* **THE TASK**:
Bring together all lines of the material below that contain the string "image".

* **RECORD SET**:
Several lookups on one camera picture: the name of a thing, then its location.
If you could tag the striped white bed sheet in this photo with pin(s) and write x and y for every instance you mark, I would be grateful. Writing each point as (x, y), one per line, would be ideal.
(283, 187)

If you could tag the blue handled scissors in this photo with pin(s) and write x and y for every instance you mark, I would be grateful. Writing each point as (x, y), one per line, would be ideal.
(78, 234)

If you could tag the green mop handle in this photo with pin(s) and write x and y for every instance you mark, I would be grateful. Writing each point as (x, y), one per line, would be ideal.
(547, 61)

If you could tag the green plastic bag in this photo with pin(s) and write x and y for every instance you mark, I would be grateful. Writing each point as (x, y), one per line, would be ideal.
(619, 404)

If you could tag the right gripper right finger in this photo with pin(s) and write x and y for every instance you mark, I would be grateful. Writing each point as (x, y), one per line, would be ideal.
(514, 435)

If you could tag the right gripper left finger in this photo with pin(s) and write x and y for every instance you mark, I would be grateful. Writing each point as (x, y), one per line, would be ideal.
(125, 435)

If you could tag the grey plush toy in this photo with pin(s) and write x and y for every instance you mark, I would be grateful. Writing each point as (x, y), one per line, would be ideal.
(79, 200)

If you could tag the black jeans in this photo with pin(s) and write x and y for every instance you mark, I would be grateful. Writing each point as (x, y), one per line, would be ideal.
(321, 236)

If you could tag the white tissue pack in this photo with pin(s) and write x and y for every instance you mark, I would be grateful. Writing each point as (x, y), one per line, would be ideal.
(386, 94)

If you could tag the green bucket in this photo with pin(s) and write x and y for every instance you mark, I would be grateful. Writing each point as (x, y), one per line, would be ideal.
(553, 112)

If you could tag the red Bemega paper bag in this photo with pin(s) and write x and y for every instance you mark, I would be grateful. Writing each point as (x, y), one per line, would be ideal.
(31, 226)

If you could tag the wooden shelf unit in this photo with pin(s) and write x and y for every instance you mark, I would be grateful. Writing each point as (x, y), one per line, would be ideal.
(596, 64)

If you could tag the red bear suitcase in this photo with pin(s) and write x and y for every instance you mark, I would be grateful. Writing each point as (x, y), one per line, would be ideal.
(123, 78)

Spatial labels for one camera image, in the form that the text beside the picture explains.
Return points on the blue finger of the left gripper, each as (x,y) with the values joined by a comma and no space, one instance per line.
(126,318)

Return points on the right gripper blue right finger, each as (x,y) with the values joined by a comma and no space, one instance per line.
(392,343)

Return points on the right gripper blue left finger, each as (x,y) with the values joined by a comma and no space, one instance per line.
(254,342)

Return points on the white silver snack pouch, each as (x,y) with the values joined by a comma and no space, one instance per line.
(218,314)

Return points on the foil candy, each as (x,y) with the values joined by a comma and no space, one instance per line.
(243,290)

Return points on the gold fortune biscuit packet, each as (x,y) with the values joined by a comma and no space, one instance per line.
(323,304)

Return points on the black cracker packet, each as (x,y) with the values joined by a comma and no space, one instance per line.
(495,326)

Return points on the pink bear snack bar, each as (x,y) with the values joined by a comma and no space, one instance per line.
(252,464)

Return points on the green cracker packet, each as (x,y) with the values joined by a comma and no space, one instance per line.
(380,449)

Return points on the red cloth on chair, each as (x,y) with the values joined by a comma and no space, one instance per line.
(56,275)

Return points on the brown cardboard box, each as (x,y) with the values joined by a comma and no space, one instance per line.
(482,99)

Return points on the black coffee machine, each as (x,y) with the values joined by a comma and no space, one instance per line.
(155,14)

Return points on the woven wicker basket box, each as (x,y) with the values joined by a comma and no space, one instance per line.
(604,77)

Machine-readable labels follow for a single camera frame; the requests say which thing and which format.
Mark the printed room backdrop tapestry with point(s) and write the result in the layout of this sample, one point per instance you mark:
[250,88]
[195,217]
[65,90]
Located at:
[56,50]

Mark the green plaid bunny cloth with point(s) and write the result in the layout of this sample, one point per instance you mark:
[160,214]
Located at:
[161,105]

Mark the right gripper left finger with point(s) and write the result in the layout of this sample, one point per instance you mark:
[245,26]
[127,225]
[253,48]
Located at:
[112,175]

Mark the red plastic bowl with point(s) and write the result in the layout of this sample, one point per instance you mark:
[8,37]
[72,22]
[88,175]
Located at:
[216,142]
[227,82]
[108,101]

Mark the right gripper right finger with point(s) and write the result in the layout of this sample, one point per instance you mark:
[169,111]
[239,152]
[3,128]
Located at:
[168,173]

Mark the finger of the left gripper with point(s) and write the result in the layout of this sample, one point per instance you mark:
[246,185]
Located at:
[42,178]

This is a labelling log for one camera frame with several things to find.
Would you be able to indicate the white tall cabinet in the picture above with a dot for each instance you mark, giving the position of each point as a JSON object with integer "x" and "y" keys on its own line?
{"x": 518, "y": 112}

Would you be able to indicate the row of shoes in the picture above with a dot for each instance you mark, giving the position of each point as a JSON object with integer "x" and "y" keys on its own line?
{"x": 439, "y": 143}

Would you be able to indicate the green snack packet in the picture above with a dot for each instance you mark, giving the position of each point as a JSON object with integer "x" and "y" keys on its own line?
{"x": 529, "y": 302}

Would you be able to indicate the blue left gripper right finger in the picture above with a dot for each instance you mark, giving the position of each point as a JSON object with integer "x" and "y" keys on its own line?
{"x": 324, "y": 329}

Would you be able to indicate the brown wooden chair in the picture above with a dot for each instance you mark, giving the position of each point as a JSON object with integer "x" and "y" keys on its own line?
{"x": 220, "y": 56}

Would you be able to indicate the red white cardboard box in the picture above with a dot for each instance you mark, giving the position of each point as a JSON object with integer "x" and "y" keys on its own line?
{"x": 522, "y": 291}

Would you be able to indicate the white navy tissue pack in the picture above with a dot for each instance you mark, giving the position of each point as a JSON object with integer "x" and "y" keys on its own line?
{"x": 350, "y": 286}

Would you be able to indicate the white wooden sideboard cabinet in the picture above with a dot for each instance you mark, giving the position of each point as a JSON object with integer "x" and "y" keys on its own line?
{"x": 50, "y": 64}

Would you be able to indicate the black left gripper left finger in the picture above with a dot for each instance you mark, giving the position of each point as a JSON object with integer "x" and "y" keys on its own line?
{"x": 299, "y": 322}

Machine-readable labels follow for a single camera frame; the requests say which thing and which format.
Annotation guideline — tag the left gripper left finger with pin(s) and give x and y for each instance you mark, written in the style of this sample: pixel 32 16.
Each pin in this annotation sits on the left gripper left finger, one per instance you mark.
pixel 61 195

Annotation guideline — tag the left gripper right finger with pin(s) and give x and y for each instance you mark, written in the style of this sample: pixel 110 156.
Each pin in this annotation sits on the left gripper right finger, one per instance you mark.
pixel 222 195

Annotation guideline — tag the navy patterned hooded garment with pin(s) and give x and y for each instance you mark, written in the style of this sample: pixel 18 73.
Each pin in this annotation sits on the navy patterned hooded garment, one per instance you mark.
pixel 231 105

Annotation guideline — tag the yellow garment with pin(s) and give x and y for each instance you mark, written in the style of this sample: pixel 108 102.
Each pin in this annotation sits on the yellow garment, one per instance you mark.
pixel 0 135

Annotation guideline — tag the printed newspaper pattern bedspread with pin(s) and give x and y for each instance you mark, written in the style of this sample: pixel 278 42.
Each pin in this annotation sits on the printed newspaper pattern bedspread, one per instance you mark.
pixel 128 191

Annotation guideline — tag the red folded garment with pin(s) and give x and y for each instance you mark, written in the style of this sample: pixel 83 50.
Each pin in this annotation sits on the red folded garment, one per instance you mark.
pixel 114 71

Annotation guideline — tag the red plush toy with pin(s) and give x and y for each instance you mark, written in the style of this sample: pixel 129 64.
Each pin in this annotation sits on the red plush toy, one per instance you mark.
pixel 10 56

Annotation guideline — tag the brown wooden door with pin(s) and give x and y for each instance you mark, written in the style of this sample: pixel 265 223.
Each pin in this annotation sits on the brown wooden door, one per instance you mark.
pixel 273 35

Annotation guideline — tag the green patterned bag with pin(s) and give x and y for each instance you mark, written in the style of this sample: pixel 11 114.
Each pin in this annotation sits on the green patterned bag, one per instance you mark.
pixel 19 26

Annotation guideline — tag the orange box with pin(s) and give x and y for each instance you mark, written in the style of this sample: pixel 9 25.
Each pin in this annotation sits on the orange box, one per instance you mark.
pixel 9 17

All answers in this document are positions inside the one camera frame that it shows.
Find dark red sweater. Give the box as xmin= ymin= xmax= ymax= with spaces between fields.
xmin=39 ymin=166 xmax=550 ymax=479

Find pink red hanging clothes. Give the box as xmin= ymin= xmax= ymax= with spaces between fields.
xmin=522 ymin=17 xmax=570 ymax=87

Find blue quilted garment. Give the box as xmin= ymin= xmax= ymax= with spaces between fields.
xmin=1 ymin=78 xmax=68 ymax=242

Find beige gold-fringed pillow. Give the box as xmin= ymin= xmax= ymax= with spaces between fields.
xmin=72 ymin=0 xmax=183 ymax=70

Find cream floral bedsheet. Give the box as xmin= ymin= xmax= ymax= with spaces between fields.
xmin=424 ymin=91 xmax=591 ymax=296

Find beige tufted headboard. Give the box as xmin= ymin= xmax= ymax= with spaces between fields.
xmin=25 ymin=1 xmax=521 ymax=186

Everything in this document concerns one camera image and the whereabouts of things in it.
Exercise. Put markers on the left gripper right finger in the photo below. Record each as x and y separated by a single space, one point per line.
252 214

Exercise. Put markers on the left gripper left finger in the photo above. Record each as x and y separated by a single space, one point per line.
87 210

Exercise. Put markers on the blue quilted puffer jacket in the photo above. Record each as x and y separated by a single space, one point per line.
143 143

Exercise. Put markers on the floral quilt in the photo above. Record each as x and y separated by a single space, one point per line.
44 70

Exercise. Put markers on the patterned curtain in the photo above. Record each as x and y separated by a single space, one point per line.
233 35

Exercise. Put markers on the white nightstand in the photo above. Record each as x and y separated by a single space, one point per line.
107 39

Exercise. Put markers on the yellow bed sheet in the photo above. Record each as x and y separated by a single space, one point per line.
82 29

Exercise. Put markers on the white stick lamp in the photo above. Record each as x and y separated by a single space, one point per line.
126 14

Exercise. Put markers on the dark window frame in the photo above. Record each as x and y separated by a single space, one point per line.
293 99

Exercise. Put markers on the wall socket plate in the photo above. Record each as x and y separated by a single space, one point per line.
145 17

* **TASK OUTPUT**:
Spatial labels for one camera image, in the form that the text beside the picture explains.
Everything in this document concerns one camera image and the whereabouts of things in it.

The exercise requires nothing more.